Why rove my thoughts beyond this last retreat?
Why feels my heart its long-forgotten heat?
Yet, yet I love!-From Abelard it came,
And Eloisa yet must kiss the name.
Dear, fatal name! rest ever unreveal'd,
Nor pass these lips in holy silence seal'd:
Hide it, my heart, within that close disguise.
Where, mix'd with God's, his lov'd idea lies:
O, write it not, my hand-the name appears
Already written-wash it out, my tears!
In vain lost Eloisa weeps and prays,
Her heart still dictates, and her hand obeys.
Relentless walls! whose darksome round contains
Repentant sighs, and voluntary pains:
Ye rugged rocks! which holy knees have worn ;
Ye grots and caverns shagg'd with horrid thorn!
Shrines! where their vigils pale-ey'd virgins keep;
And pitying saints, whose statues learn to weep!
'Though cold like you, unmov'd and silent grown,
I have not yet forgot myself to stone.
All is not Heaven's while Abelard has part,
Still rebel Nature holds out half my heart;
Nor prayers nor fasts its stubborn pulse restrain,
Nor tears, for ages taught to flow in vain.
Soon as thy letters trembling I unclose,
That well-known name awakens all my woes.
Oh, name for ever sad! for ever dear!
Sull breath'd in sighs, still usher'd with a tear.
I tremble too, where'er my own I find,
Some dire misfortune follows close behind.
Line after line my gushing eyes o'erflow,
Led through a sad variety of woe:
Now warm in love, now withering in my bloom,
Lost in a convent's solitary gloom!
There stern Religion quench'd th' unwilling flame,
There died the best of passions, love and fame.

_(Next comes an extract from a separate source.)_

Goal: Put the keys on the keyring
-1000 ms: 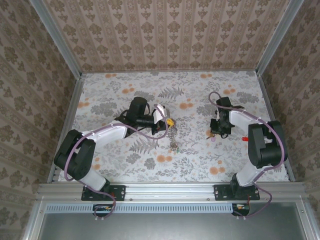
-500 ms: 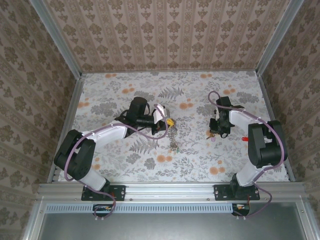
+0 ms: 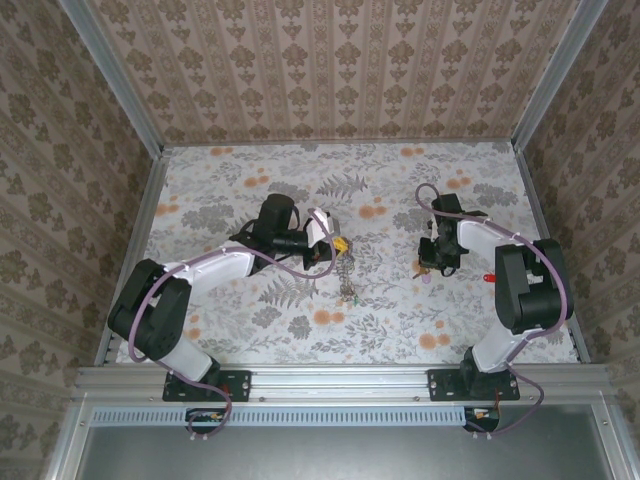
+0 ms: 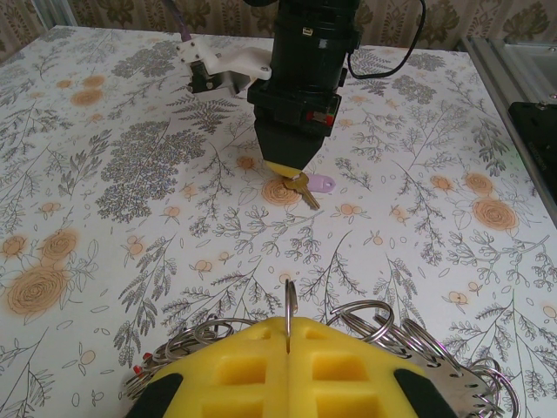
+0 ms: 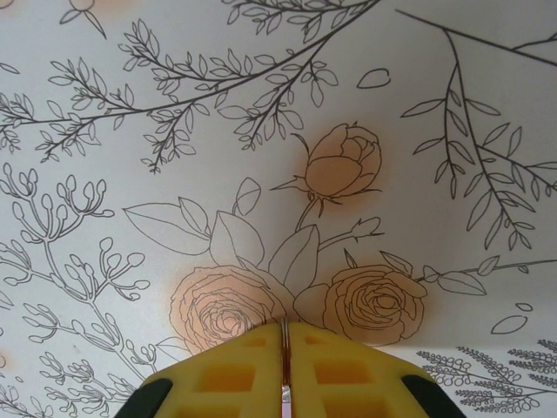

Yet write, oh write me all, that I may join
Griefs to thy griefs, and echo sighs to thine.
Nor foes nor Fortune take this power away;
And is my Abelard less kind than they?
Tears still are mine, and those I need not spare,
Love but demands what else were shed in prayer;
No happier task these faded eyes pursue;
To read and weep is all they now can do.
Then share thy pain, allow that sad relief;
Ah, more than share it, give me all thy grief.
Heaven first taught letters for some wretch's aid,
Some banish'd lover, or some captive maid; [spires,
They live, they speak, they breathe what love in-
Warm from the soul, and faithful to its fires,
'The virgin's wish without her fears impart,
Excuse the blush, and pour out all the heart,
Speed the soft intercourse from soul to soul,
And waft a sigh from Indus to the Pole.
Thou know'st how guiltless first I met thy flame,
When Love approach'd me under Friendship's name;
My fancy form'd thee of angelic kind,
Some emanation of th' All-beauteous Mind.
Those smiling eyes, attempering every ray,
Shone sweetly lambent with celestial day.
Guiltless I gaz'd; Heaven listen'd while you sung;
And truths divine came mended from that tongue.
From lips like those what precept fail'd to move?
Too soon they taught me 'twas no sin to love:
Back through the paths of pleasing sense I ran,
Nor wish'd an angel whom I lov'd a man.
Dim and remote the joys of saints I see,
Nor envy them that Heaven I lose for thee.
How oft, when press'd to marriage, have I said,
Curse on all laws but those which love has made!
Love, free as air, at sight of human ties
Spreads his light wings, and in a moment flies.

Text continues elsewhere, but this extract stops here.